[Available data Boundary: Start]

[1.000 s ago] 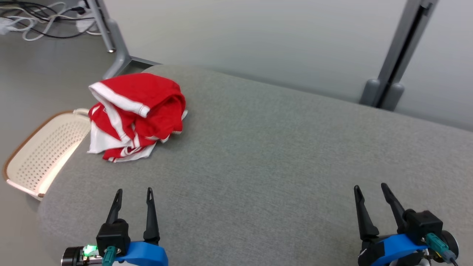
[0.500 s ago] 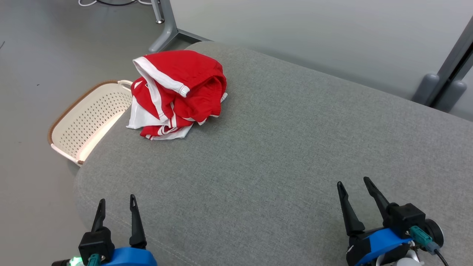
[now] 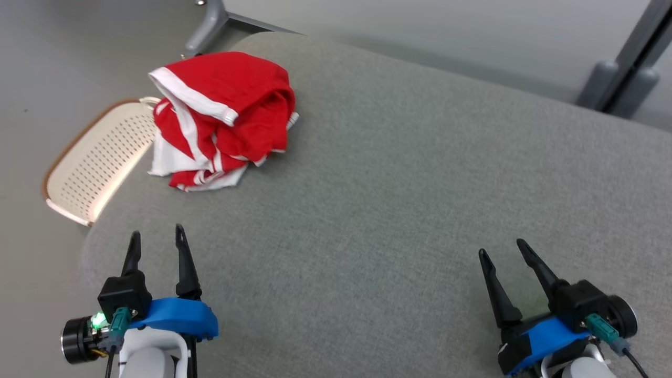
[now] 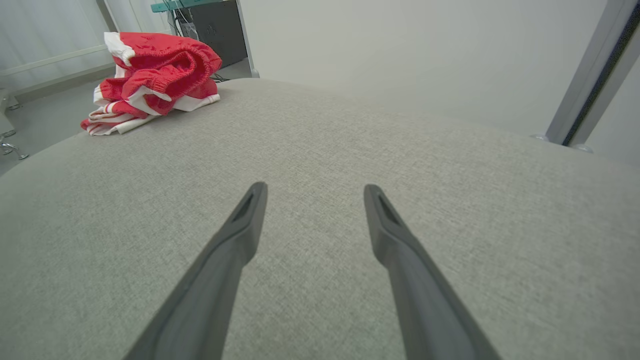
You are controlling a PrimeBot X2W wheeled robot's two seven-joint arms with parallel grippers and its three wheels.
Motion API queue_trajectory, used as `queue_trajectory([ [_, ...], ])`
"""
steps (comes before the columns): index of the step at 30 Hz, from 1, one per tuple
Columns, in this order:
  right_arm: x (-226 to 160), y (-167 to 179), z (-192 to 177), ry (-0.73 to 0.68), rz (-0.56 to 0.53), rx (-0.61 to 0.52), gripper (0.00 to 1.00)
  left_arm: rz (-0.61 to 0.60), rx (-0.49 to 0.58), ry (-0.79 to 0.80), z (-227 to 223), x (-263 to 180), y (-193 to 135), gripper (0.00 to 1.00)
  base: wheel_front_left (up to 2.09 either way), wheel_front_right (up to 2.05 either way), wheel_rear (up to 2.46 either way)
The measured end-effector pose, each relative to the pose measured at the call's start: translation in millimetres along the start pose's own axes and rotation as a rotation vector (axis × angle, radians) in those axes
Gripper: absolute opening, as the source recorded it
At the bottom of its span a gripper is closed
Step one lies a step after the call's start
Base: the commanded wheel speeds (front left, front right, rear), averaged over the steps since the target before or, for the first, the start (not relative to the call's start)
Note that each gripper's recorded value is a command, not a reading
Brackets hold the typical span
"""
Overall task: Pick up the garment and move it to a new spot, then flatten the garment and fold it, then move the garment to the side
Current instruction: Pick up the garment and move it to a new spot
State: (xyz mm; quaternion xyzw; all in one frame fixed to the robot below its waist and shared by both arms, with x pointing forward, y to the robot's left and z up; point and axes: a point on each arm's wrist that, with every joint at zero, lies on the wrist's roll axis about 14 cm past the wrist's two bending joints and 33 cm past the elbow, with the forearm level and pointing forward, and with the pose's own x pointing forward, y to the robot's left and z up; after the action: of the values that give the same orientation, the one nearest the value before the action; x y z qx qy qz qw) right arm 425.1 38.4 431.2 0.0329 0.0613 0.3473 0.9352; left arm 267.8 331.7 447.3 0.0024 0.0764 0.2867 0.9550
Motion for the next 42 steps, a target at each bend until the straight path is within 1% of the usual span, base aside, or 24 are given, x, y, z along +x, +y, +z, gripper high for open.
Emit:
queue_trajectory([
  [2,-0.4,-10.2,-4.4,0.006,-0.007,-0.009,1.00,-0.021,0.012,-0.018,9.0,19.8,-9.9,1.00,0.00,0.00,0.00],
  [6,-0.7,-28.7,-11.0,0.010,-0.021,-0.013,1.00,-0.055,0.038,-0.010,11.5,54.1,-29.1,1.00,0.00,0.00,0.00],
  [10,-2.3,-50.2,-19.6,0.018,-0.044,-0.017,1.00,-0.096,0.075,-0.045,27.1,96.5,-51.8,1.00,0.00,0.00,0.00],
  [17,-5.5,-83.8,-36.0,0.034,-0.088,-0.006,1.00,-0.108,0.145,-0.011,16.4,150.7,-80.3,1.00,0.00,0.00,0.00],
  [23,-9.0,-106.5,-43.1,0.038,-0.130,-0.002,1.00,-0.048,0.184,0.029,2.8,180.4,-84.7,1.00,0.00,0.00,0.00],
  [27,-11.8,-115.3,-45.3,0.039,-0.148,-0.001,1.00,0.012,0.206,0.069,-8.3,191.7,-75.9,1.00,0.00,0.00,0.00],
  [31,-12.9,-122.0,-46.0,0.037,-0.163,-0.001,1.00,0.032,0.201,0.092,-13.7,199.4,-73.9,1.00,0.00,0.00,0.00],
  [32,-13.4,-122.8,-46.1,0.037,-0.166,-0.002,1.00,0.030,0.200,0.098,-15.0,200.6,-74.4,0.65,0.00,0.00,0.00],
  [33,-13.7,-123.5,-46.1,0.037,-0.168,-0.001,1.00,0.029,0.196,0.105,-16.4,201.7,-74.2,0.00,0.00,0.00,0.00],
  [37,-15.6,-125.7,-44.2,0.034,-0.178,0.000,1.00,0.018,0.181,0.130,-20.8,204.0,-74.4,0.00,0.00,0.00,0.00],
  [42,-18.7,-127.1,-40.2,0.033,-0.196,0.002,1.00,-0.038,0.153,0.067,5.7,213.1,-83.1,0.00,0.00,0.00,0.00],
])
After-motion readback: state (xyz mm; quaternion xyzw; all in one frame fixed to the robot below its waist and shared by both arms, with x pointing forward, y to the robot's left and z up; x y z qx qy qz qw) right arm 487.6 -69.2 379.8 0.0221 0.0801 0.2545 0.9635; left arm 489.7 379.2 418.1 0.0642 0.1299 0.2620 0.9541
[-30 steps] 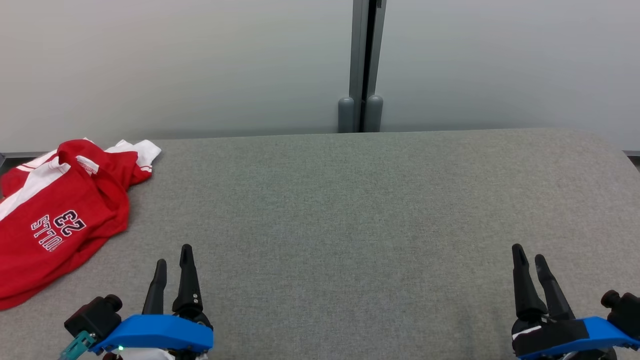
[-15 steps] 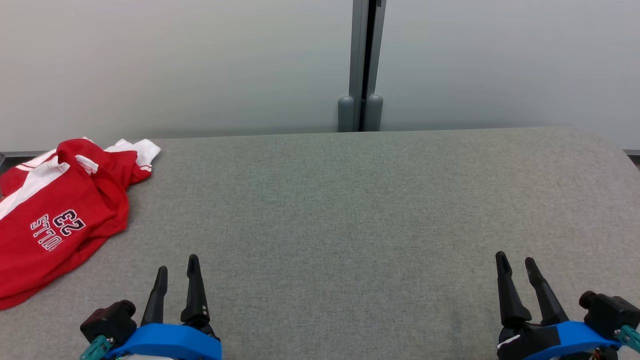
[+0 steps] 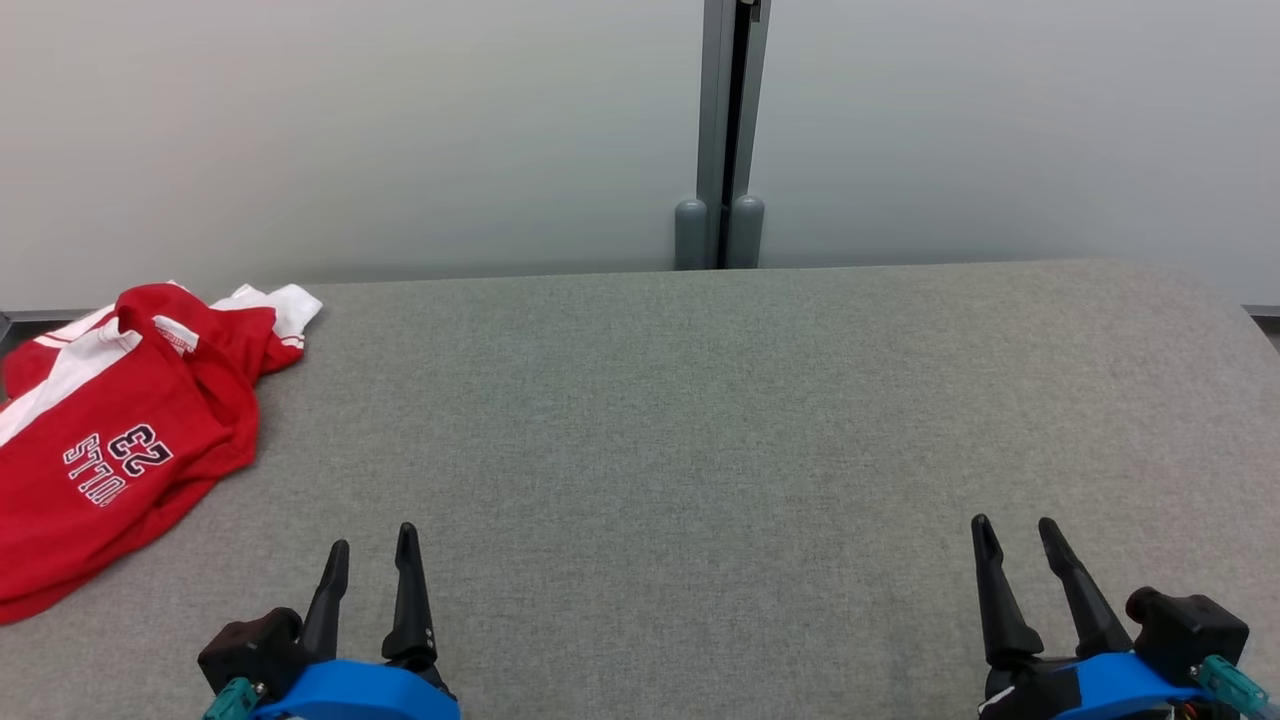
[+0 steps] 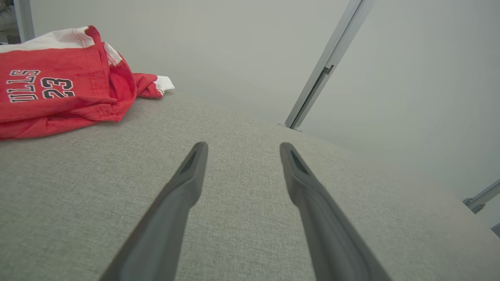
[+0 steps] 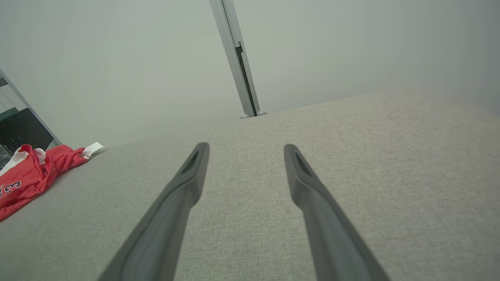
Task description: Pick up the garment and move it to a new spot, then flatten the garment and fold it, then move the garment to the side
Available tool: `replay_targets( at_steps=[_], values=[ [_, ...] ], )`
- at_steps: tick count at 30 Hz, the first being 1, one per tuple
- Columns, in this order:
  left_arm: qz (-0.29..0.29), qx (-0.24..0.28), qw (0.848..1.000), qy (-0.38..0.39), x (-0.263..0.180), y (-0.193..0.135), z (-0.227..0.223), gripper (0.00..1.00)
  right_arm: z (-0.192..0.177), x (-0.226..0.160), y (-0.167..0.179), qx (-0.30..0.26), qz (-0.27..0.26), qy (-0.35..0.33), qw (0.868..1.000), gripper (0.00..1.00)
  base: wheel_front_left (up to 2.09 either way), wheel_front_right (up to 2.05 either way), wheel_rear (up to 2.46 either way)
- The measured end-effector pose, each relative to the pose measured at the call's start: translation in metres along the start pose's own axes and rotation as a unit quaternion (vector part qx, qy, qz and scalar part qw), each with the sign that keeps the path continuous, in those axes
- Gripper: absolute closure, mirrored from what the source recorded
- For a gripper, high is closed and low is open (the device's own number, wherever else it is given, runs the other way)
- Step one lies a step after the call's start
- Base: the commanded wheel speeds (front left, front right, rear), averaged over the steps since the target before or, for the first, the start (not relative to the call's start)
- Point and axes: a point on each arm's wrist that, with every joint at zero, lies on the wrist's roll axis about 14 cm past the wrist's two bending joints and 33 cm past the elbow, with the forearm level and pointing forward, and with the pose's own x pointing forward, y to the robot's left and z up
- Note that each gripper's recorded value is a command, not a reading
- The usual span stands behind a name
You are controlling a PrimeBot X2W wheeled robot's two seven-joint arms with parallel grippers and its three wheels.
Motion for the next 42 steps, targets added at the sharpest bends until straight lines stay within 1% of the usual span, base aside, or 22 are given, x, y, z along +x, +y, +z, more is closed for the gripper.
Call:
replay_targets(
  at_steps=[13,23,31,42],
  values=[
    [-0.004,0.047,0.999,-0.006,-0.004,0.001,-0.001,0.0,-0.003,-0.004,0.004,-0.06,0.014,0.002,0.998,0.0,0.0,0.0,0.0],
    [-0.006,0.073,0.997,0.004,-0.007,0.002,-0.01,0.0,-0.005,-0.004,0.01,-0.101,0.028,0.001,0.995,0.0,0.0,0.0,0.0],
    [-0.01,0.093,0.996,0.007,-0.009,0.002,-0.014,0.0,-0.007,-0.005,0.012,-0.124,0.036,0.0,0.992,0.0,0.0,0.0,0.0],
    [-0.014,0.111,0.994,0.015,-0.01,0.002,-0.021,0.0,-0.01,-0.006,0.014,-0.137,0.043,0.002,0.99,0.0,0.0,0.0,0.0]
  ],
)
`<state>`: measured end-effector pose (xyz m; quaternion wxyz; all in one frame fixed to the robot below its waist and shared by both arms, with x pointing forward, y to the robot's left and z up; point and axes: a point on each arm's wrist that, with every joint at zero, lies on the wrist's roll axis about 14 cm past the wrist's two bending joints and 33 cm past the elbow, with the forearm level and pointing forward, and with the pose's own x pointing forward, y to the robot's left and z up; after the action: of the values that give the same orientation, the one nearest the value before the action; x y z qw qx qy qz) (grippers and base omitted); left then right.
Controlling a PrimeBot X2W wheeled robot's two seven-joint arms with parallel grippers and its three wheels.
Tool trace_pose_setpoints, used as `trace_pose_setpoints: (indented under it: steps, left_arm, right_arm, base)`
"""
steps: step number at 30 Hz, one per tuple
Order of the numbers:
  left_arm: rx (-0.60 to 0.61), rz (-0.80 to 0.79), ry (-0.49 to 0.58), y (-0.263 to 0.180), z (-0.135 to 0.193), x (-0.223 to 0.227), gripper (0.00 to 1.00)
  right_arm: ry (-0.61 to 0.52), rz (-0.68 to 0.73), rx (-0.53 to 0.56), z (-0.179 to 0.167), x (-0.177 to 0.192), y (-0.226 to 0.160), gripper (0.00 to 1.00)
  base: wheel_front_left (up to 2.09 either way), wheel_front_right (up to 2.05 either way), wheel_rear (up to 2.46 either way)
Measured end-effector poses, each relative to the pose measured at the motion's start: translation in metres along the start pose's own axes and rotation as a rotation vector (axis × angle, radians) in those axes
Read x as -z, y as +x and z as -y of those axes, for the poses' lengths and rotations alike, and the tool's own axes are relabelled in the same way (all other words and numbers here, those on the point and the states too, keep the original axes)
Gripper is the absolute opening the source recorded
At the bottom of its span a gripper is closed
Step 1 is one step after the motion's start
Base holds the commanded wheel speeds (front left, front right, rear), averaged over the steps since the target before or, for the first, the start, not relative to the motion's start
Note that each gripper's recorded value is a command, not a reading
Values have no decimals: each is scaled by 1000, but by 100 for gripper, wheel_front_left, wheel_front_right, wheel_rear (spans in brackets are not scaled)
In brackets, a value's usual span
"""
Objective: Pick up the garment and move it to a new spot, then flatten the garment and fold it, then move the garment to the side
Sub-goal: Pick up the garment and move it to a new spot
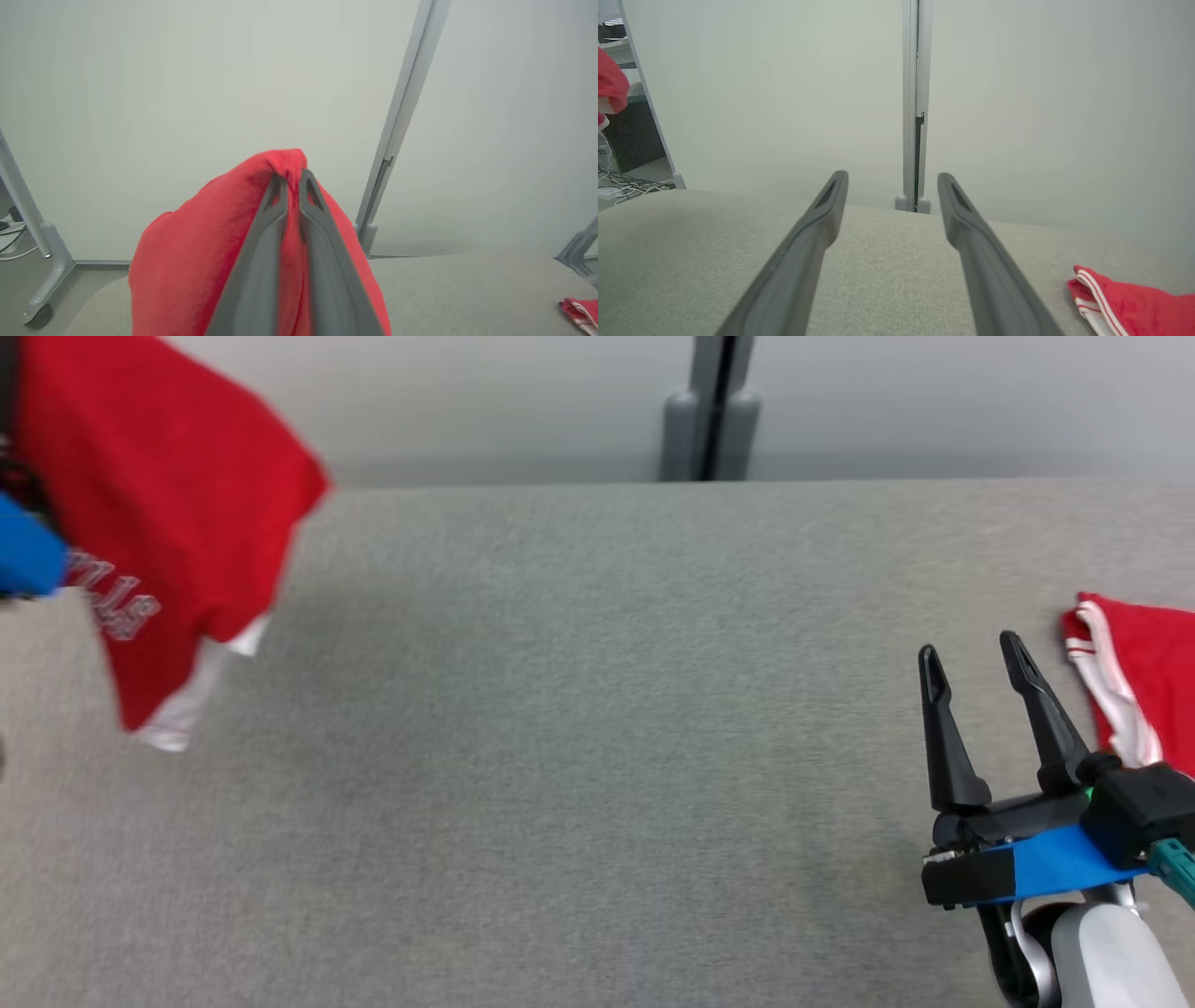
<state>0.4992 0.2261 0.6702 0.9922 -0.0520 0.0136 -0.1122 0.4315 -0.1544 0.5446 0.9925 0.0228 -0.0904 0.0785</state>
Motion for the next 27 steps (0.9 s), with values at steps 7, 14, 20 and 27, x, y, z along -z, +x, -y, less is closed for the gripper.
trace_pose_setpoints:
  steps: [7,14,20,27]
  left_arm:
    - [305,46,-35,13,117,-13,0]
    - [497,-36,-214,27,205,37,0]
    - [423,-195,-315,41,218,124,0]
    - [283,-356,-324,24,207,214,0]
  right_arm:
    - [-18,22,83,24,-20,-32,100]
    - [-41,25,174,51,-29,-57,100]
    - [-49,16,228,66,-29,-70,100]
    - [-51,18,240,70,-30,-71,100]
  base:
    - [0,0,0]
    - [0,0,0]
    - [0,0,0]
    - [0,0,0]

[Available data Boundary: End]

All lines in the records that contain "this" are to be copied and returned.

**Answer area:**
Columns, in this order:
- Columns, in this order:

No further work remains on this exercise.